Failing health forced his retirement in 1910 and a long visit to Europe, upon which he visited most of the Continental countries, availing himself of the opportunity to study the mines and mining methods of Europe. Upon his return to active business life, he was elected Treasurer and Director of the Mohawk Mining Company and Wolverine Copper Mining Company, two of the most important in the Superior district, with a daily output of 4,000 tons of high-grade copper ore. He was also Treasurer and Director of the Michigan Copper Mining Company and the White Pine Extension Copper Company, in the same district; President of the Fort Mountain Talc Company, Georgia; Director of the First National Bank, Houghton, Mich., the Ohio and Kentucky Railroad, and the Copper Range Company; and was connected with several other large business operations until his death at Whitestone, Long Island, New York, September 12, 1916.

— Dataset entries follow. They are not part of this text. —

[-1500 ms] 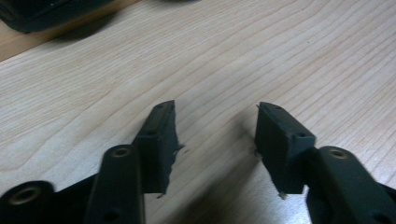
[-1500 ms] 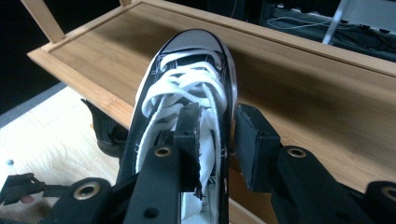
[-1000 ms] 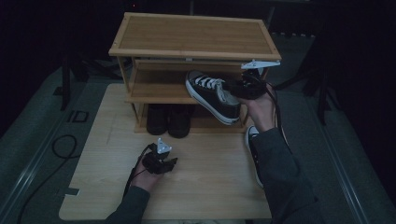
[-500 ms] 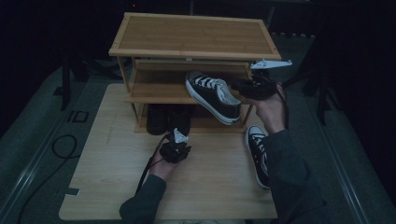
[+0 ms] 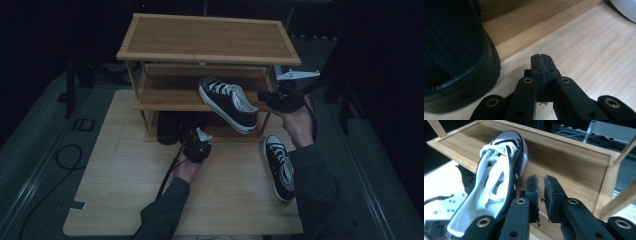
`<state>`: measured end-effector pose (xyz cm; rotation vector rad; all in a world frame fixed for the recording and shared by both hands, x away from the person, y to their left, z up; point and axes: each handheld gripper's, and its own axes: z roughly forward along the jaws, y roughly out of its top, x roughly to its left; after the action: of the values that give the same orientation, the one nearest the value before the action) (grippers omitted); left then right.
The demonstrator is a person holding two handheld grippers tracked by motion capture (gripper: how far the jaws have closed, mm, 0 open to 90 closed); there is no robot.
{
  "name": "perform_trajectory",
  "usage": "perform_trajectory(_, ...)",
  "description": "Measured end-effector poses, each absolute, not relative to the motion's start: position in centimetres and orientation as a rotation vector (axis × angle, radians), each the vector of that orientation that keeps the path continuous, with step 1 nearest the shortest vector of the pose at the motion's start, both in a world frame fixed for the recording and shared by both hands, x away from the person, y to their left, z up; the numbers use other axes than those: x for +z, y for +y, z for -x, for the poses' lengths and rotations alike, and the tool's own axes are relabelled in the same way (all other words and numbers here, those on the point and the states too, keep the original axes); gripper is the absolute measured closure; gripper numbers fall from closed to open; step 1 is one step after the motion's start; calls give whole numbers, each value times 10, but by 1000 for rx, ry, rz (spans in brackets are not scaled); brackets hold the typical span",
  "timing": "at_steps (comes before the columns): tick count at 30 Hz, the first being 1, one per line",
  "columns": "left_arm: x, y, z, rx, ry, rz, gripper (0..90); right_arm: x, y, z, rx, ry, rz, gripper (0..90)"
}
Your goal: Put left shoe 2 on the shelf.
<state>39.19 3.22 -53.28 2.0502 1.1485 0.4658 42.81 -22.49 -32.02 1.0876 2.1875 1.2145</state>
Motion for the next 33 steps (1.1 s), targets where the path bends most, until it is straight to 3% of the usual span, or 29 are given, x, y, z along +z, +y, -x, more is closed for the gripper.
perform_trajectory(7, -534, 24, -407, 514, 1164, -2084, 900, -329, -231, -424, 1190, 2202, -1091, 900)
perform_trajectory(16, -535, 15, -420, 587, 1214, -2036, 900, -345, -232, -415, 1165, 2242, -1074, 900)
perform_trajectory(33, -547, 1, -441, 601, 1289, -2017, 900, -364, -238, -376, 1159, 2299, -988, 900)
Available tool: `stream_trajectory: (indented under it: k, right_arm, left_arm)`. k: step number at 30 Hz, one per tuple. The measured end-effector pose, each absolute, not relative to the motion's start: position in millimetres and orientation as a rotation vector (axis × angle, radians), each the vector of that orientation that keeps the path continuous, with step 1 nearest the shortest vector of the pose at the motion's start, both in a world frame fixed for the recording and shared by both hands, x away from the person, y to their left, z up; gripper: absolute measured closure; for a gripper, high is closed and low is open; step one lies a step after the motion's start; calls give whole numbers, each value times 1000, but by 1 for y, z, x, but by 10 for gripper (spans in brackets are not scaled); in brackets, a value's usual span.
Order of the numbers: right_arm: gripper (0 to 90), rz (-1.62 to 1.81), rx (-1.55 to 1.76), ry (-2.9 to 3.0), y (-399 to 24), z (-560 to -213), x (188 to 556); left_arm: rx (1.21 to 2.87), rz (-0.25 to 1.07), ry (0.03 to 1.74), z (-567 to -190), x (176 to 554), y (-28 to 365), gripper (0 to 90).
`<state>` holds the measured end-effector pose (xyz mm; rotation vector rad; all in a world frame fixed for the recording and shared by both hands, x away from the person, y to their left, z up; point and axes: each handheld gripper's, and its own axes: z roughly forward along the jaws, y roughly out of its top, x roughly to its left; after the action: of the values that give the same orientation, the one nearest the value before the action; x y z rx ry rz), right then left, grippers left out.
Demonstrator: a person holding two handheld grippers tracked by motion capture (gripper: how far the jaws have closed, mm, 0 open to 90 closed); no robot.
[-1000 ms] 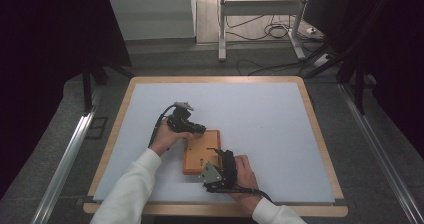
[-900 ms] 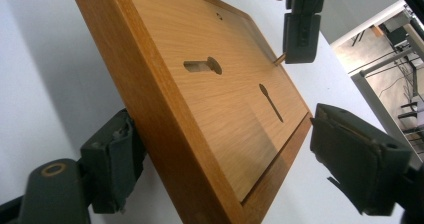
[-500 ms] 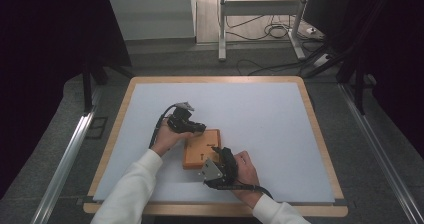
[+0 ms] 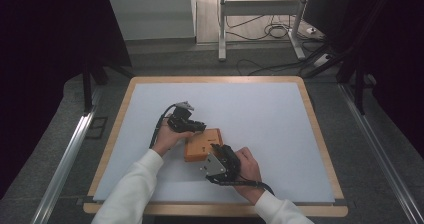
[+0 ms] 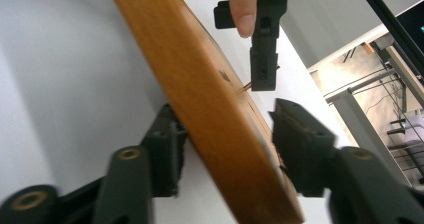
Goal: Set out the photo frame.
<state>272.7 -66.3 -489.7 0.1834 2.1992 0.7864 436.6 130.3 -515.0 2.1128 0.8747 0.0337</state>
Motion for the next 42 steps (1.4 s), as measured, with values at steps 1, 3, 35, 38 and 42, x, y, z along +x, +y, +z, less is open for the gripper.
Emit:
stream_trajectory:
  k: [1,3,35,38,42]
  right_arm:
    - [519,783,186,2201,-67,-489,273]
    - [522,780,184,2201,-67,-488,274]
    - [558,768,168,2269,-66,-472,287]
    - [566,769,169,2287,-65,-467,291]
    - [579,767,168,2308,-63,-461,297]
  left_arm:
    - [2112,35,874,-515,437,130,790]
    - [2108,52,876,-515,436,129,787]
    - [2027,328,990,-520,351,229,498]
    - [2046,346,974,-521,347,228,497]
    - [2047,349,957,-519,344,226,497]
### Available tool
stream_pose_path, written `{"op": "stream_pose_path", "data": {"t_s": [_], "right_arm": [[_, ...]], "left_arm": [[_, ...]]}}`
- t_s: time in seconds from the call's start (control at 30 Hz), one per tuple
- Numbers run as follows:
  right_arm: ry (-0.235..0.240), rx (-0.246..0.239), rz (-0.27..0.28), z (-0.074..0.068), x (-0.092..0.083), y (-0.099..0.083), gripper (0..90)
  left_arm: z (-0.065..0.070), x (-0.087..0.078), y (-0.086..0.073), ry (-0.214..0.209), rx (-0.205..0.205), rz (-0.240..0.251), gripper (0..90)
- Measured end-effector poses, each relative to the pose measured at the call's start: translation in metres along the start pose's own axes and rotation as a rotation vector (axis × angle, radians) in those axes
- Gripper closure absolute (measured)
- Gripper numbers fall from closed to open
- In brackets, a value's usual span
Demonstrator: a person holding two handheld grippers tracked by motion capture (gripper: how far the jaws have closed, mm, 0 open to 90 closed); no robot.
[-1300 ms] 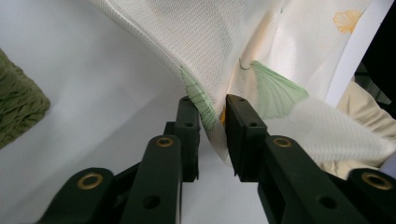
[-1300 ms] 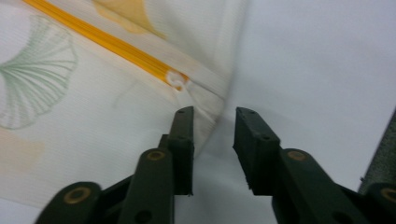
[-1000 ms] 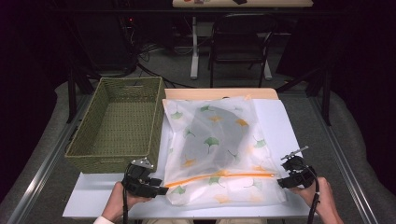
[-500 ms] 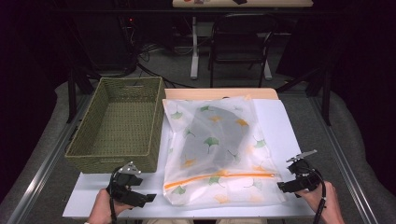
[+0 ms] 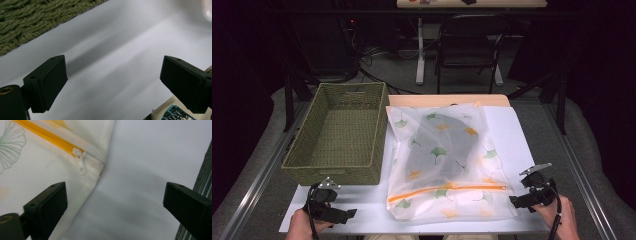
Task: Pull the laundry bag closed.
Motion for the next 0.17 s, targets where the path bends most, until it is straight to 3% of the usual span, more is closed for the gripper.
{"op": "stream_pose_path", "data": {"t_s": [0.17], "right_arm": [[-0.021, -0.009, 0.016, 0.0048, 0.0039, 0.0003, 0.0]], "left_arm": [[0.0022, 0.0056, 0.0014, -0.010, 0.026, -0.017, 5.4]]}}
Point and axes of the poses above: each handheld gripper's, and its own axes: x roughly forward along the jaws, y roughly out of its top, z roughly to its right, the point moved 8 cm from there along x, roughly forward along the jaws, and after that the axes turned 2 degrees about x, right-handed, at the moved point
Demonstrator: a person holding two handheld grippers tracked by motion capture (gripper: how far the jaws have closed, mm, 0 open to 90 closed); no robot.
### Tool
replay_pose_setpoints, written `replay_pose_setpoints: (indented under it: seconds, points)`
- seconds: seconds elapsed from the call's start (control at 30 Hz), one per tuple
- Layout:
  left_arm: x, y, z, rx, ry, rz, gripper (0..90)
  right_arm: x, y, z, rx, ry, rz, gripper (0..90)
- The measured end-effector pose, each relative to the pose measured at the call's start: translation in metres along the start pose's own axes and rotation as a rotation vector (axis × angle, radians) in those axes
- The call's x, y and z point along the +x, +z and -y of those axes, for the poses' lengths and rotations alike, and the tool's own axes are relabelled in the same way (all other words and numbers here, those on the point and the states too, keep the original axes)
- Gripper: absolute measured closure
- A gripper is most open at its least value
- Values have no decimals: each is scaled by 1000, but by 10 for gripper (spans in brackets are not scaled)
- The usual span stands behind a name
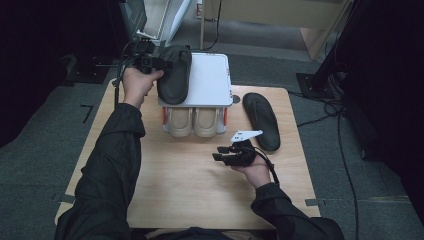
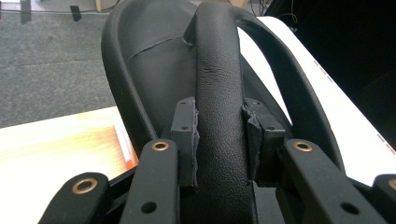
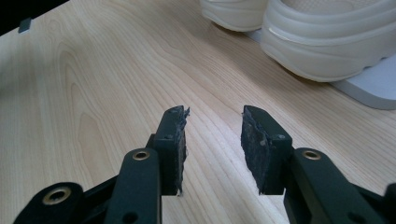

Mr. Stanton was a life-member of the St. Andrew’s Society of the State of New York; a member of the West 23rd Street Presbyterian Church, New York City, the New York Burns Society, St. George’s Society, and many patriotic, social and professional organizations, including: American Society of Civil Engineers, American Chemical Society, American Forestry Association, American Society of Mechanical Engineers, American Institute of Mining Engineers, American Mining Congress (life-member), American Society for the Prevention of Cruelty to Animals, American Museum of Natural History, American Automobile Association, Psi Upsilon Fraternity, Washington Continental Guards, Navy League of the United States (life-member), American Association for the Advancement of Science (life-member), Seventh Infantry, N. U. N. Y., Regimental Mess (life-member), Seventh Regiment Veteran and Active League, Society of the Upper Eighties of Columbia University, Sons of the Revolution, Society of Colonial Wars, United Engineering Society, Houghton, Mich., Light Infantry, Horticultural Society of New York, Lake Superior Mining Institute, Michigan State Rifle Association (life-member), National Rifle Association, American Revolver Association, National Security League (life-member), and Columbia University Alumni and Athletic Associations. He was a member of the Whitestone Yacht, New York Athletic, Union League, Engineers’, Columbia Yacht, and University Clubs, New York; the Chicago Athletic Club; the Onigaming and Miscowabik Clubs, Lake Superior; and the Houghton Club, Houghton, Mich. Mr. Stanton married Miss Kathryn Marie Rodolf.